One of these is the Philadelphia Zoo – which, while I’m proud to say, is the oldest zoo in America, it didn’t actually appear on the scene until about 1859, well after those days of the American Revolution, when Philadelphia was a “really happening” (is that how you say it?) place.
It is good to see that the natural sciences are being supported and promoted through this worthy endeavor. As a scientist and inventor, I naturally tended to favor the “physical” or “mechanical” sciences, but I recognize that a lot of important work is also done in this field as well.
And besides, it is simply quite diverting to stroll around the Philadelphia Zoo and observe the many different species of animals. Why, in only one afternoon, I managed to observe lions, tigers, bears, (oh my!), exotic birds of all varieties, turtles, lizards, lemurs, elephants, rhinoceros, hippopotami, goats, sloths, and even squirrels and chipmunks!
The benefits of being a member
I also understand that there is an extra special experience that is available to those who become “members” of the Zoo – throughout the year, special activities and events for “members only” are offered, which gives families, and especially children, an up-close and behind-the-scenes look at the animals that is not normally made available to the general public. A few of these include holiday activities, such as around Christmas time; special zookeepers’ presentations and previews, such as showing off the animal health care facilities that are usually behind closed doors; summer camp; access to the Treehouse; and free rides on the swan boats, Amazon Rainforest carousel, animal rides, and zoo balloon.
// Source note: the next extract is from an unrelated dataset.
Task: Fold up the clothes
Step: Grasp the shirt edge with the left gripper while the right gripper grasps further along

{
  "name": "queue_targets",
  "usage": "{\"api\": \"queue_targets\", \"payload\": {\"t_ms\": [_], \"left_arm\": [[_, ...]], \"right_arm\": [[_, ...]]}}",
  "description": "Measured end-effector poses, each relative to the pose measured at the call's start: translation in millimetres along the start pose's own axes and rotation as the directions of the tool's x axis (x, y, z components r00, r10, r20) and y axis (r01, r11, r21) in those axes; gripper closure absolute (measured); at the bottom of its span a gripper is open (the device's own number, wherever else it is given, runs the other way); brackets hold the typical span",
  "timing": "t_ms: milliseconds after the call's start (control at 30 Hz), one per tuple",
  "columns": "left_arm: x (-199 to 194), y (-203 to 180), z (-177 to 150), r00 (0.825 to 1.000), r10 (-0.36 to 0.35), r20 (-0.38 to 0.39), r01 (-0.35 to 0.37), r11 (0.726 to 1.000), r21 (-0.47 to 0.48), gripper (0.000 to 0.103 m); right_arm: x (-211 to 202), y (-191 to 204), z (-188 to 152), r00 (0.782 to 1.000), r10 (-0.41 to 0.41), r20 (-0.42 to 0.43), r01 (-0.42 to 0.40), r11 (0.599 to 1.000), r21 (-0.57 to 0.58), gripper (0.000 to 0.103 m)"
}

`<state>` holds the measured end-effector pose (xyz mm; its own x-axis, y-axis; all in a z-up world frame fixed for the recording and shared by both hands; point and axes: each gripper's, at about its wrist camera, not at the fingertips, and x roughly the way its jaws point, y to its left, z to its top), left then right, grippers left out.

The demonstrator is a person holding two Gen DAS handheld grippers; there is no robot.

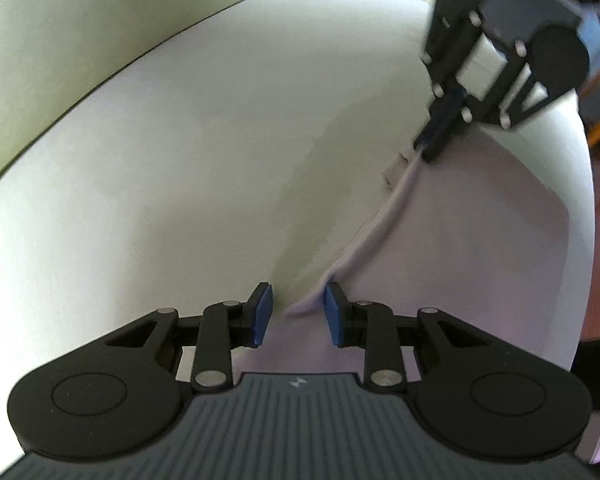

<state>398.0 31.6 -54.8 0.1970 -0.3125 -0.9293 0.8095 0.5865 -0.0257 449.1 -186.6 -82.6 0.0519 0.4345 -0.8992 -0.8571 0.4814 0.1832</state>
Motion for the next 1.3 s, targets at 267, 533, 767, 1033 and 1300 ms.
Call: {"api": "queue_targets", "payload": {"t_ms": [267,533,767,1033,1300], "left_arm": [[-23,2,-18,0.997,0.079,0.011,-0.079,0.995,-0.058,0.066],[-22,-3,-21,0.999,0.0,-0.032,0.004,0.995,0.1,0.069],[-34,-8,-37,1.0,0.017,-0.013,-0.016,0.993,0.119,0.099],[-40,-4,-52,0.998,0.059,-0.016,-0.058,0.995,0.081,0.099],[-58,-7,-54,0.997,0.076,0.007,-0.076,0.997,0.022,0.099]], "right_arm": [[-17,11,2,0.993,-0.047,0.106,0.04,0.997,0.067,0.07],[12,26,22,0.999,0.046,0.021,-0.044,0.995,-0.093,0.081],[5,32,21,0.998,0.021,0.062,-0.011,0.987,-0.159,0.102],[10,7,16,0.997,-0.042,0.064,0.053,0.98,-0.19,0.103],[20,8,17,0.993,-0.096,0.069,0.102,0.991,-0.083,0.09]]}}
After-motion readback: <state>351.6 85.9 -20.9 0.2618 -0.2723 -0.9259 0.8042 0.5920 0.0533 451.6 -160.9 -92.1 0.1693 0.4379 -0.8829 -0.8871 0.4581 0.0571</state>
Ironically, both Boston, the place of my birth, and Philadelphia, my adopted hometown, now have swan boat rides as tourist attractions. My preference, of course, is the one at the Philadelphia Zoo, since it is a more interactive experience in which individual riders propel and steer the boats, which is not an option in Boston. My ancient, 308-year-old legs did get a workout, but it was worth the ride.
Cool electric fans
And it would be remiss of me, as one of the early pioneers responsible for electricity, to neglect one of the refreshing advantages that the Philadelphia Zoo boasts during the summer time, when the heat and humidity become oppressive: ingenious, electrically-operated fan devices that blow a combination of air and fine droplets of moisture provide a very enjoyable cooling effect for passers-by who might otherwise have felt themselves wilting under the hot summer sun.
For very young children who are not quite ambulatory, there are strollers available to rent. And, as I have noticed, other resourceful visitors bring along their own small conveyances, such as wagons in which their children may ride.